Today, all six frameworks remain active, but their roles have shifted. Cognitive and non-cognitive aesthetics continue as living traditions, though the sharp opposition between them has softened: many philosophers now treat them as complementary rather than competing. Positive aesthetics is a minority position, kept alive by its connection to debates about intrinsic value in nature. Ecological aesthetics has become influential in applied fields such as landscape architecture and conservation policy, where its normative edge is seen as a strength. Everyday aesthetics has grown into a substantial subfield of its own, with a rich literature on the aesthetics of food, clothing, and urban design. Integrative aesthetics is the most dynamic contemporary framework, precisely because it offers tools for the hybrid environments that increasingly define human life.

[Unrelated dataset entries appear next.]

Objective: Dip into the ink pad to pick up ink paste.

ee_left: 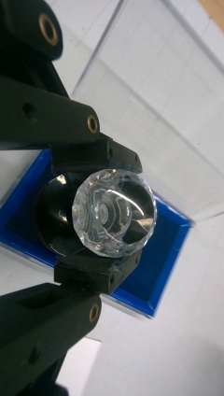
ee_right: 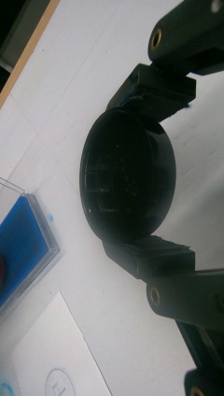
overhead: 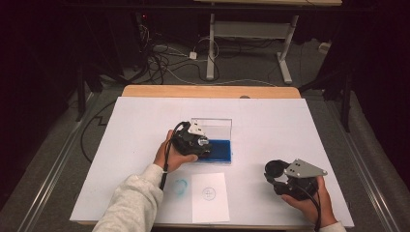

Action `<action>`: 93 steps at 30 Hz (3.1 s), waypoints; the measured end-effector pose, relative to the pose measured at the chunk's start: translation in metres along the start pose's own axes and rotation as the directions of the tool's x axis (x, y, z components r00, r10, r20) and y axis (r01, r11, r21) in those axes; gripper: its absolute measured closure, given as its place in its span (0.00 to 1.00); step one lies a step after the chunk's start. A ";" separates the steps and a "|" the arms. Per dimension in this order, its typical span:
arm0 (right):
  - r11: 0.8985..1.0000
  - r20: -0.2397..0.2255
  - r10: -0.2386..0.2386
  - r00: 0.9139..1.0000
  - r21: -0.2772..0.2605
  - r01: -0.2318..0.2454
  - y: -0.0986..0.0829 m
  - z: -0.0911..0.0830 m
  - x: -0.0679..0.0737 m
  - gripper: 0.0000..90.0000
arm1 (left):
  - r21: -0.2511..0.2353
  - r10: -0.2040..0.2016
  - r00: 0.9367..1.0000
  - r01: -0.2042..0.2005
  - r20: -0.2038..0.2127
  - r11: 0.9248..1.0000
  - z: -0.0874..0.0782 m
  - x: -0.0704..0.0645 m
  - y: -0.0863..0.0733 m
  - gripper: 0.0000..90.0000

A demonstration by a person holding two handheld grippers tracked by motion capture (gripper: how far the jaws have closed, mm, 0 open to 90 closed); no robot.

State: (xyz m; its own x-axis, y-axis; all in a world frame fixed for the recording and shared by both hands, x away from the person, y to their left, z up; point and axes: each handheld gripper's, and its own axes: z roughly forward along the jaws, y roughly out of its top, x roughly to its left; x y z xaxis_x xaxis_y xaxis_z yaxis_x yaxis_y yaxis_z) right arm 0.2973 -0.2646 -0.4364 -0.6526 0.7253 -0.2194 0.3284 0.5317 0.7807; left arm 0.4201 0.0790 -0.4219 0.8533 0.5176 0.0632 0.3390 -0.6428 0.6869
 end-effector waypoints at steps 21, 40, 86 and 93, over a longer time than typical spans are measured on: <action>1.000 -0.002 0.001 1.000 0.008 -0.001 -0.002 0.000 -0.002 0.43 | -0.022 0.049 0.999 -0.048 0.015 0.999 -0.012 -0.008 0.035 0.61; 1.000 -0.008 -0.003 1.000 0.025 0.004 -0.004 0.002 -0.003 0.43 | 0.045 0.038 0.998 -0.040 0.045 0.998 0.034 -0.017 0.030 0.61; 0.999 -0.014 -0.008 1.000 0.031 0.009 -0.003 0.004 -0.001 0.43 | 0.053 0.041 0.997 -0.045 0.065 0.998 0.035 -0.018 0.027 0.61; 1.000 -0.011 -0.007 1.000 0.030 0.007 -0.002 0.003 0.000 0.43 | 0.054 0.039 0.997 -0.043 0.068 0.998 0.035 -0.017 0.027 0.61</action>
State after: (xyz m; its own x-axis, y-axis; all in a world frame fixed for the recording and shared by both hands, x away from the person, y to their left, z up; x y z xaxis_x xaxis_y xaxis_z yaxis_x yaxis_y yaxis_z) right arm 0.2989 -0.2645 -0.4401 -0.6624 0.7166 -0.2181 0.3440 0.5497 0.7612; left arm 0.4283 0.0328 -0.4296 0.8909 0.4523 0.0404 0.3231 -0.6939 0.6435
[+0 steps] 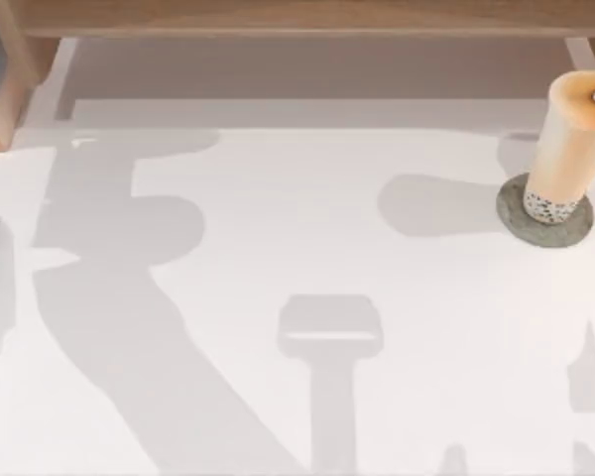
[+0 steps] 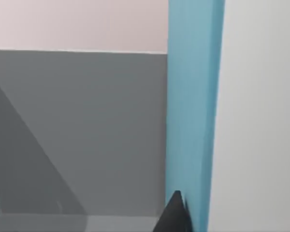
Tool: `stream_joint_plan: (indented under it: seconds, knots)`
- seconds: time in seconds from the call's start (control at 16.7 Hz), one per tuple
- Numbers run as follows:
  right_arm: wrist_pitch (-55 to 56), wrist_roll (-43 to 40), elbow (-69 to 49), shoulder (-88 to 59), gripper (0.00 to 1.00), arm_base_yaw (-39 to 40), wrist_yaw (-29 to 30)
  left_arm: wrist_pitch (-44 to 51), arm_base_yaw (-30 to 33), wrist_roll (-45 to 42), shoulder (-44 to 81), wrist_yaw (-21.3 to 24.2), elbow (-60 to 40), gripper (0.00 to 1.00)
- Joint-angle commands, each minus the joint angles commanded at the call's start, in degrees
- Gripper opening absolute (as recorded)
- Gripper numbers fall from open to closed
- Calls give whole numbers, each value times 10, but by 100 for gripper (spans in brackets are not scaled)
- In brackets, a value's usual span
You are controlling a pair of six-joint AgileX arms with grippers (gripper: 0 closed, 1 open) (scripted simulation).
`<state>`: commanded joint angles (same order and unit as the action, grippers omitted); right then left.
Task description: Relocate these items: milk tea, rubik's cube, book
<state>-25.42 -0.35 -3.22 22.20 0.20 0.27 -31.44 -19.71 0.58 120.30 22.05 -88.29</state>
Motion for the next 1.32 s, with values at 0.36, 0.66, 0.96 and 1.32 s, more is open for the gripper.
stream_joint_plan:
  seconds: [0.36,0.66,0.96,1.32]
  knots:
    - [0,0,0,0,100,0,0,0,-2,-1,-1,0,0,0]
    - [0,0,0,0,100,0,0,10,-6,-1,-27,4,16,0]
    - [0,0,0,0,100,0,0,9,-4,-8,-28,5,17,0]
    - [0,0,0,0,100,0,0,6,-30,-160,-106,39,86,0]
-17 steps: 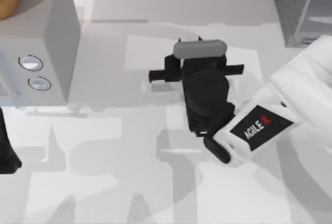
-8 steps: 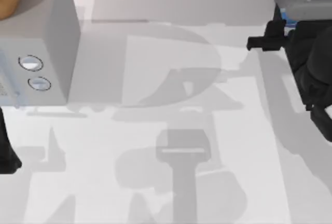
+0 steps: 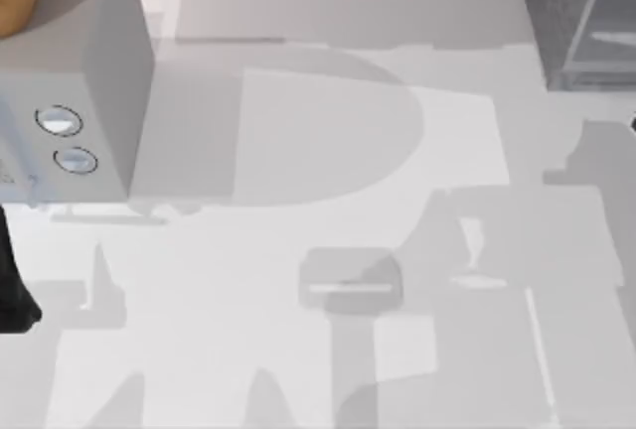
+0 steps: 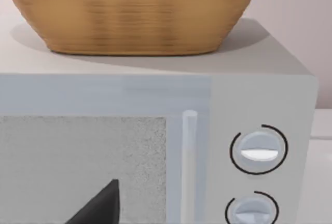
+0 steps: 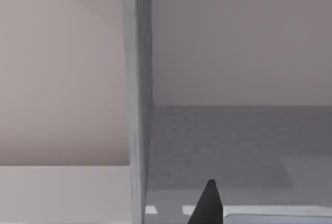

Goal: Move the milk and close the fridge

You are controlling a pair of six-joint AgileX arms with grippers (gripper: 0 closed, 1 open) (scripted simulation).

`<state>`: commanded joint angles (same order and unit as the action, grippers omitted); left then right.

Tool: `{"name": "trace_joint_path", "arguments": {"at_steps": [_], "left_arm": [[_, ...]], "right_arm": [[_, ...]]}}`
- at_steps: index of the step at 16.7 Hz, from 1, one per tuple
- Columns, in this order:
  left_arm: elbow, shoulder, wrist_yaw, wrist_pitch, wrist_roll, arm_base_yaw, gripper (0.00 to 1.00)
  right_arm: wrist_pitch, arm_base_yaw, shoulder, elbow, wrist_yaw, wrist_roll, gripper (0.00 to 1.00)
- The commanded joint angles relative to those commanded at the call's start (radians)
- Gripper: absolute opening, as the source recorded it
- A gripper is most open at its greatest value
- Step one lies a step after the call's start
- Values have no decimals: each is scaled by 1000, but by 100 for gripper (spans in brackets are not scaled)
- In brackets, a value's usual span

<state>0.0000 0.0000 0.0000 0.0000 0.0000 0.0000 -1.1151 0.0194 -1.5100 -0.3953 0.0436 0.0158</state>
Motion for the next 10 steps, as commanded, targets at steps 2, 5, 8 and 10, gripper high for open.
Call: {"name": "trace_joint_path", "arguments": {"at_steps": [2, 5, 8, 10], "left_arm": [[0, 0, 0, 0, 0, 0, 100], [0, 0, 0, 0, 0, 0, 100], [0, 0, 0, 0, 0, 0, 100], [0, 0, 0, 0, 0, 0, 100]], "right_arm": [[1, -5, 5, 5, -4, 0, 0], [-1, -1, 1, 1, -2, 1, 0], [1, -12, -36, -35, -14, 0, 0], [4, -32, -113, -111, -38, -2, 0]]}}
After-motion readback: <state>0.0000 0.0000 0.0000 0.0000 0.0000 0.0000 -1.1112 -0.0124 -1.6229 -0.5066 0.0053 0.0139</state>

What do the leading frameworks agree on? Nearly all reject the idea that aesthetic appreciation of environments is merely a matter of subjective taste. They agree that environments make genuine aesthetic demands on us—demands that can be informed by knowledge, shaped by culture, and debated rationally. They also agree that the aesthetic value of environments matters for human well-being and for environmental ethics.
Where they disagree is more telling. The deepest fault line today is between frameworks that prescribe a single normative standard (ecological health, for ecological aesthetics) and those that embrace pluralism (integrative aesthetics, everyday aesthetics). Ecological aesthetics warns that without a firm standard, aesthetic judgment becomes arbitrary or complicit in environmental degradation. Integrative aesthetics counters that rigid standards ignore the complexity of real environments and the diversity of human communities. This disagreement is not merely academic: it shapes how we design parks, manage forests, and respond to climate-driven landscape change. Environmental aesthetics, born from a critique of art-centered philosophy, now finds itself at the center of some of the most pressing practical questions of the Anthropocene.